■ Goal of the exercise
Print nothing but the lines below starting at the line that holds "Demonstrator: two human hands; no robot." and ending at the line that holds "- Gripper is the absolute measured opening", including both, each exactly as written.

■ Dataset extract
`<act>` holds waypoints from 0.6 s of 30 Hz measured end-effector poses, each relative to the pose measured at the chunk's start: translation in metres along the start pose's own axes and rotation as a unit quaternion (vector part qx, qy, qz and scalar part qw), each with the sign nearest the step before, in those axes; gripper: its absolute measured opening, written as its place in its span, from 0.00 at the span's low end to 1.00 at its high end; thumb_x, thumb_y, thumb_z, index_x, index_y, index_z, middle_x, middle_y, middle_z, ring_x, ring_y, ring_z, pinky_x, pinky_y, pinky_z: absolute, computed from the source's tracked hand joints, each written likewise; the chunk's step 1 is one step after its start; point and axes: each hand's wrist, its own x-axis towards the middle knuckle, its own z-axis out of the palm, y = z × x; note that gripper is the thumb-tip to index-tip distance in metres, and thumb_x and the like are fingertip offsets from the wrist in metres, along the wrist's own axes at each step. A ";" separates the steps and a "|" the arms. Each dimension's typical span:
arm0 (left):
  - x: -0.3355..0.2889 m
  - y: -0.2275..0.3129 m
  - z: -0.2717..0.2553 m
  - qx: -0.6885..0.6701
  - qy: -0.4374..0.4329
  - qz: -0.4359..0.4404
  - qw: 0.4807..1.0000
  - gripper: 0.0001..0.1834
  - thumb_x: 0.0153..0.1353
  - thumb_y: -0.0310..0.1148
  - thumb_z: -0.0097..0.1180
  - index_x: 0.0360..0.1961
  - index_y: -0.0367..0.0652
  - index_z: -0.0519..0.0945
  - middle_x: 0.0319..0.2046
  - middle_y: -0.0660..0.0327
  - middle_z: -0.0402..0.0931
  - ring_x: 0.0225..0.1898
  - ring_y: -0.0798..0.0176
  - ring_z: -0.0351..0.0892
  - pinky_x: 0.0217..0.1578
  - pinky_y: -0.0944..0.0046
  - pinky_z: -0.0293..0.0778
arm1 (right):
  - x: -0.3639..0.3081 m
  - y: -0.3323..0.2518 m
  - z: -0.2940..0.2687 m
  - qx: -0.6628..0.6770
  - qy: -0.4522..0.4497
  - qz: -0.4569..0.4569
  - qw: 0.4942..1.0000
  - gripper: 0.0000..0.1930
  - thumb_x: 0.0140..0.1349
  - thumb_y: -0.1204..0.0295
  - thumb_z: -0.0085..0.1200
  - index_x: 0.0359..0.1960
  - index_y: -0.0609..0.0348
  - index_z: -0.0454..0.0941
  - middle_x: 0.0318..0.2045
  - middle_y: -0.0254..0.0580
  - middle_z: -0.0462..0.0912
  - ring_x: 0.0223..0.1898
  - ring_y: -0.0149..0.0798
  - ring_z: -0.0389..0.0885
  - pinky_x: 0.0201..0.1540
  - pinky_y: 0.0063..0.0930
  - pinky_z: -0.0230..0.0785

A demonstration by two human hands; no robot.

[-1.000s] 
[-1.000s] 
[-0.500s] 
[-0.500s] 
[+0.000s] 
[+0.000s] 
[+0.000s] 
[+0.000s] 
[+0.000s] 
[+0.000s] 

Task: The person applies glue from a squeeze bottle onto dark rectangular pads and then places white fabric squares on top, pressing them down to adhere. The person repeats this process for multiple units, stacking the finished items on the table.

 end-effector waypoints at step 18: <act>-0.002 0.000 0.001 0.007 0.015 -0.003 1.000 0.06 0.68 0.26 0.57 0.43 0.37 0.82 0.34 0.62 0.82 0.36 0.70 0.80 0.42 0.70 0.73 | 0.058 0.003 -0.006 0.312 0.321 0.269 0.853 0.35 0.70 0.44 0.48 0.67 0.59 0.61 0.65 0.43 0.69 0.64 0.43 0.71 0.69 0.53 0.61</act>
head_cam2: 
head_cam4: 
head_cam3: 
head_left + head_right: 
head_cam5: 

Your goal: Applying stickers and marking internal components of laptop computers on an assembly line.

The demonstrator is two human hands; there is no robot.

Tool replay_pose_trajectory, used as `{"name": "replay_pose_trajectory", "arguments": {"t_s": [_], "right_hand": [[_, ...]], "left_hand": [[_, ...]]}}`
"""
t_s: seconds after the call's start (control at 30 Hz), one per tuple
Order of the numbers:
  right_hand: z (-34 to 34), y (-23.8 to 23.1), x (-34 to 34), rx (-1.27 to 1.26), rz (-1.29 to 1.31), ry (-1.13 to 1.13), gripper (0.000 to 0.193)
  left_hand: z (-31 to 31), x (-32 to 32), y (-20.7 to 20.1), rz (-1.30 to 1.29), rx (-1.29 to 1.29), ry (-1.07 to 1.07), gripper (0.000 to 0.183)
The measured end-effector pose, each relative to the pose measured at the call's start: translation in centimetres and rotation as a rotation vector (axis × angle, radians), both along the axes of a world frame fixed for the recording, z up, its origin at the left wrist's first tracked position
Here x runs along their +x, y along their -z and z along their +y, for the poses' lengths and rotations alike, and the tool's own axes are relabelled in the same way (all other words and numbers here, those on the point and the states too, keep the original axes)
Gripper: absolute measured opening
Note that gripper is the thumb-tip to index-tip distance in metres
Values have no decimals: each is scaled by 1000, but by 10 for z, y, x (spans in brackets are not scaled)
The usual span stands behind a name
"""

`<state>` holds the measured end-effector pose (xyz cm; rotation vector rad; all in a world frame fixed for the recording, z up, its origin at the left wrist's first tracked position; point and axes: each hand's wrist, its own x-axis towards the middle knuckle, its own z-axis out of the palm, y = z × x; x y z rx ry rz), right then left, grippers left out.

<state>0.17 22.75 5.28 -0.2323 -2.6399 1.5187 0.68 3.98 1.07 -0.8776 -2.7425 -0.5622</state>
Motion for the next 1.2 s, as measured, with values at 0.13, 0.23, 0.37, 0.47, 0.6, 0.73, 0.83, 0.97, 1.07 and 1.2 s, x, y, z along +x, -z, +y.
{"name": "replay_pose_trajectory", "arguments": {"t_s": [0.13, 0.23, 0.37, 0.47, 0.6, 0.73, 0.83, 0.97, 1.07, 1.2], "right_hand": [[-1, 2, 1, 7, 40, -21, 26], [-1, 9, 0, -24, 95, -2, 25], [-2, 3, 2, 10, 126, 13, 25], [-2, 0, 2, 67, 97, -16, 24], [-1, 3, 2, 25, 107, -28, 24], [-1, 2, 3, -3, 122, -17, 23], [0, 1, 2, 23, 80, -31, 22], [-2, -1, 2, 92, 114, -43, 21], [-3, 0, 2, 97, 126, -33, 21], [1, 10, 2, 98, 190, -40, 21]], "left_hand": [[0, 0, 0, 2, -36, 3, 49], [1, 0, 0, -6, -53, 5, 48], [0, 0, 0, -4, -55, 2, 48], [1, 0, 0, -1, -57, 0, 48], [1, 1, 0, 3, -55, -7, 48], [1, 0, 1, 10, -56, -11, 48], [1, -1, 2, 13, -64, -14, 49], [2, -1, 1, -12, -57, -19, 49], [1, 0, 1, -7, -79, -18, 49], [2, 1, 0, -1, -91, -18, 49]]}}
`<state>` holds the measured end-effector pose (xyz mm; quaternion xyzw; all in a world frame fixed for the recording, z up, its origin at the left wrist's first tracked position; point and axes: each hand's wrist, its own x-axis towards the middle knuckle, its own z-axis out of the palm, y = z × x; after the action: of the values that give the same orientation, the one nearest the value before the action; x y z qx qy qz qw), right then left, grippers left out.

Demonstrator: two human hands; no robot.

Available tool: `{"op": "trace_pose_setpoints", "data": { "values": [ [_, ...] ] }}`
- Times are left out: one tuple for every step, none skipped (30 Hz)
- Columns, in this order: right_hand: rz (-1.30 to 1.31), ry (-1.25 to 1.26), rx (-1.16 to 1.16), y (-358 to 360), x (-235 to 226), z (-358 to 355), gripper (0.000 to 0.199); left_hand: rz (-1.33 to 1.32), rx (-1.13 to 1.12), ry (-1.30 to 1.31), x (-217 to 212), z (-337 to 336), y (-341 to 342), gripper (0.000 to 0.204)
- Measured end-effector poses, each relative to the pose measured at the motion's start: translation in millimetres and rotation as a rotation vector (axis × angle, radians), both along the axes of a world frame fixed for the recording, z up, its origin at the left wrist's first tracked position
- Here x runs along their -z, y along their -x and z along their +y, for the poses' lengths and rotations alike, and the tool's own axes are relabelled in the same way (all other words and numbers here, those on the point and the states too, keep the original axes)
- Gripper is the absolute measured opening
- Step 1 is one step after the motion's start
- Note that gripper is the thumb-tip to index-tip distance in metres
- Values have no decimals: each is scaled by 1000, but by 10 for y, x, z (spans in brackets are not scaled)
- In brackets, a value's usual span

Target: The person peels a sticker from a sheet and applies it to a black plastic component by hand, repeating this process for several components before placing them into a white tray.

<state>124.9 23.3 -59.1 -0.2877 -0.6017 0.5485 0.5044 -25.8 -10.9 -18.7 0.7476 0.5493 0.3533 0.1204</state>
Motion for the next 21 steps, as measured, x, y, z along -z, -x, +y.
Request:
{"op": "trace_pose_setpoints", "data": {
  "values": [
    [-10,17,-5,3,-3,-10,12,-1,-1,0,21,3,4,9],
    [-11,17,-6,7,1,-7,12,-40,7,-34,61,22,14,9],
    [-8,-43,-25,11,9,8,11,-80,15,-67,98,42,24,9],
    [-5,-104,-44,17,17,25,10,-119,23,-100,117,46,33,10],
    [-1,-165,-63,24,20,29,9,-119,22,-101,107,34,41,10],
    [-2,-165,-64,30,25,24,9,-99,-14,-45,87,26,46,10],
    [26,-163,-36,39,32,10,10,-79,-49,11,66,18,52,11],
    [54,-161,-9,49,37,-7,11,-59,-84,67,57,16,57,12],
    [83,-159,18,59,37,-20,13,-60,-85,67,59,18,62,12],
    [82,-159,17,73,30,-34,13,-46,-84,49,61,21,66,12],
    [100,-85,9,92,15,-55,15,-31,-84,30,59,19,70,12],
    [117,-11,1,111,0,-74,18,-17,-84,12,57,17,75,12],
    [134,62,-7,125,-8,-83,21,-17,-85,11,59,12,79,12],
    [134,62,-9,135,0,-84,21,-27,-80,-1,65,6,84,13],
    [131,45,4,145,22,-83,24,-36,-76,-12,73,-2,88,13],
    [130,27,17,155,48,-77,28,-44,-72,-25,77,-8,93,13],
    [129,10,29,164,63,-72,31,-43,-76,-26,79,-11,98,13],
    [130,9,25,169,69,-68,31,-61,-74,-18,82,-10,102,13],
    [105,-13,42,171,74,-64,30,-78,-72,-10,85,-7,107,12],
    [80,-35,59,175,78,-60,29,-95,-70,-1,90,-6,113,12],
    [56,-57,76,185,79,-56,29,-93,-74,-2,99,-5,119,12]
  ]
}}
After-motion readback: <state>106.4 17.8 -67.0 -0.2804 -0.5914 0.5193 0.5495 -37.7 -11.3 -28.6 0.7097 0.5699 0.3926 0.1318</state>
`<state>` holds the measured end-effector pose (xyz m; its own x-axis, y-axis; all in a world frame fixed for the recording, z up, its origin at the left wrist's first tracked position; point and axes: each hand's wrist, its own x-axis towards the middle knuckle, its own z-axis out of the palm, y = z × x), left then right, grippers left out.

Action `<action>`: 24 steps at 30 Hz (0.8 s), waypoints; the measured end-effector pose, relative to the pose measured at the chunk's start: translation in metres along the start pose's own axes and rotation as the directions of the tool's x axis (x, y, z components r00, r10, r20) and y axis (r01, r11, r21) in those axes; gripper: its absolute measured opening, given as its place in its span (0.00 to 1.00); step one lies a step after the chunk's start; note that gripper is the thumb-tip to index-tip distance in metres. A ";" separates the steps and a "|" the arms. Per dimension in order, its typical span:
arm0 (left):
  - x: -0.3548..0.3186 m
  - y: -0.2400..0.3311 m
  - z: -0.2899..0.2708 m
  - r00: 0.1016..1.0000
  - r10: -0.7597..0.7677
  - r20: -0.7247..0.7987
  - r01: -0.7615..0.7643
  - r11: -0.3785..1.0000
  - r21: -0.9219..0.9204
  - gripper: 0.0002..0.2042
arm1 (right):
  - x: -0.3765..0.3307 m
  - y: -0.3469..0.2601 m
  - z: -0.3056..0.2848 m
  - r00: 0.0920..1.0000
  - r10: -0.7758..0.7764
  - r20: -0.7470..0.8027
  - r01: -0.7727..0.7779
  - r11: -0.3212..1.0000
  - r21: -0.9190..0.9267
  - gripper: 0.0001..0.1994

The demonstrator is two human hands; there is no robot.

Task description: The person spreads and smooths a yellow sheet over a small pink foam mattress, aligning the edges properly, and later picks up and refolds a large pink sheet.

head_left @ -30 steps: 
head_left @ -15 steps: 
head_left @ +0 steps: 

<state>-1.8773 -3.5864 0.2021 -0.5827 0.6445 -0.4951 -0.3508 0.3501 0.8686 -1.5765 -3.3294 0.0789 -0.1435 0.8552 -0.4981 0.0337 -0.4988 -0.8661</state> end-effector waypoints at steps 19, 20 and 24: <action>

■ Written solution
Demonstrator: two human hands; no robot.

Available tool: `{"op": "trace_pose_setpoints", "data": { "values": [ [_, ...] ] }}`
- Times are left out: one tuple for every step, none skipped (30 Hz)
- Columns, in this order: right_hand: rz (-1.30 to 1.31), ry (-1.25 to 1.26), rx (-1.16 to 1.16), y (-358 to 360), x (-235 to 226), z (-358 to 355), gripper (0.000 to 0.199); left_hand: rz (-1.33 to 1.32), rx (-1.13 to 1.12), ry (-1.30 to 1.31), x (-217 to 212), z (-337 to 336), y (-341 to 342), gripper (0.000 to 0.204)
- Measured end-effector poses, each relative to the pose measured at the motion's start: translation in millimetres and rotation as a rotation vector (axis × angle, radians), both along the axes of a world frame fixed for the recording, z up, its origin at the left wrist's first tracked position
- Here x runs along their -z, y along their -x and z along their +y, for the poses' lengths and rotations alike, and the tool's own axes are relabelled in the same way (all other words and numbers here, those on the point and the states too, keep the original axes)
- Gripper is the absolute measured opening

Work on the exercise is complete.